Brand Names: Actron, Aleve, Anaprox, Naprosyn
Drug Class: Nonsteroidal anti-inflammatory drug (NSAID)
Available in: Tablets, oral suspension, gelcaps
Available OTC? Yes
As Generic? Yes

Side Effects

Serious: Shortness of breath or wheezing, with or without swelling of legs or other signs of heart failure; chest pain; peptic ulcer disease with vomiting of blood; black, tarry stools; decreasing kidney function. Call your doctor immediately.

Common: Nausea, vomiting, heartburn, diarrhea, constipation, headache, dizziness, sleepiness.

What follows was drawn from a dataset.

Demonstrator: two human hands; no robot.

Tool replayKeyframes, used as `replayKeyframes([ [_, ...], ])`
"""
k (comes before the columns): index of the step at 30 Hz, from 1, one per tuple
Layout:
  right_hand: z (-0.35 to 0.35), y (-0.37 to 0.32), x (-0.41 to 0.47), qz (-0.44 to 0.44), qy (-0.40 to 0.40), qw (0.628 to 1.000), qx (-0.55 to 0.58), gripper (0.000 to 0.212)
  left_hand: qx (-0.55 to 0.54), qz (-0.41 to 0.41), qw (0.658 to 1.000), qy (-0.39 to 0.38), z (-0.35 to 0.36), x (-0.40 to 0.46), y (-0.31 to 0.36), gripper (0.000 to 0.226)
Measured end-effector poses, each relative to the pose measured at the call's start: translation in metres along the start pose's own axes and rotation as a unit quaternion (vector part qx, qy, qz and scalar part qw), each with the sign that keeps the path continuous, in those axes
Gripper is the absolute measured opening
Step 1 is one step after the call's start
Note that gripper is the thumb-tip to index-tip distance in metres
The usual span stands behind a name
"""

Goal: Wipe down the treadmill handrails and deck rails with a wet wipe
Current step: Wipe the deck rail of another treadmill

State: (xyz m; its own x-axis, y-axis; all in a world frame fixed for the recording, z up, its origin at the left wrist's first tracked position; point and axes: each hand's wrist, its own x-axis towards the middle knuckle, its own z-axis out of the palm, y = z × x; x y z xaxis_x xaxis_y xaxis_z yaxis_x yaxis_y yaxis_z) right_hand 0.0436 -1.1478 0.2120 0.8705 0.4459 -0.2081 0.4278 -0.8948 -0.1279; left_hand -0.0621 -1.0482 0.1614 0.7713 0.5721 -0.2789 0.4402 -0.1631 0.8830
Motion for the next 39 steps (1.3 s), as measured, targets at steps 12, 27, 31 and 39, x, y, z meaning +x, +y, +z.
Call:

Less Common: Ulcers or sores in mouth, depression, rashes or blistering of skin, ringing sound in the ears, unusual tingling or numbness of the hands or feet, seizures, blurred vision. Also elevated potassium levels, decreased blood counts; such problems can be detected by your doctor.

Principal Uses

To relieve minor pain or inflammation associated with headaches, the common cold, toothache, muscle aches, backache, arthritis, gout, tendinitis, bursitis, or menstrual cramps; also, to reduce fever. When patients fail to respond to one NSAID, several others may be tried.

How the Drug Works

NSAIDs work by interfering with the formation of prostaglandins, naturally occurring substances in the body that cause inflammation and make nerves more sensitive to pain impulses. NSAIDs also have other modes of action that are less well understood.

Dosage

Adults: 440 to 1,500 mg daily. Maximum dose is 1,500 mg a day, taken in 2 to 3 evenly divided doses.

Onset of Effect

Rapid; relieves pain within 1 hour. However, it may take up to 2 weeks to suppress inflammation.

Duration of Action

Up to 12 hours.

Dietary Advice

Take with food; maintain your usual food and fluid intake.

Storage

Store tablets in a tightly sealed container away from heat, moisture, and direct light. Store oral suspension in refrigerator, but do not freeze.

If You Miss a Dose

Take it as soon as you remember. However, if it is near the time for the next dose, skip the missed dose and resume your regular dosage schedule. Do not double the next dose.

Stopping the Drug

If you are taking this drug by prescription, do not stop taking it without first consulting your doctor.

Prolonged Use

Prolonged use can cause gastrointestinal problems, including ulceration and bleeding, kidney dysfunction, and liver inflammation. Consult your doctor about the need for medical examinations and lab studies.

Precautions

Over 60: Because of the potentially greater consequences of gastrointestinal side effects, the dose of NSAIDs for older patients, especially those over age 70, is often cut in half.

Driving and Hazardous Work: Do not drive or engage in hazardous work until you determine how the medication affects you.

Alcohol: Avoid alcohol when taking this drug; the combination of naproxen and alcohol can be highly toxic to the liver.

Pregnancy: Avoid or discontinue this drug if you are pregnant or plan to become pregnant.

Breast Feeding: Naproxen passes into breast milk; avoid or discontinue use while nursing.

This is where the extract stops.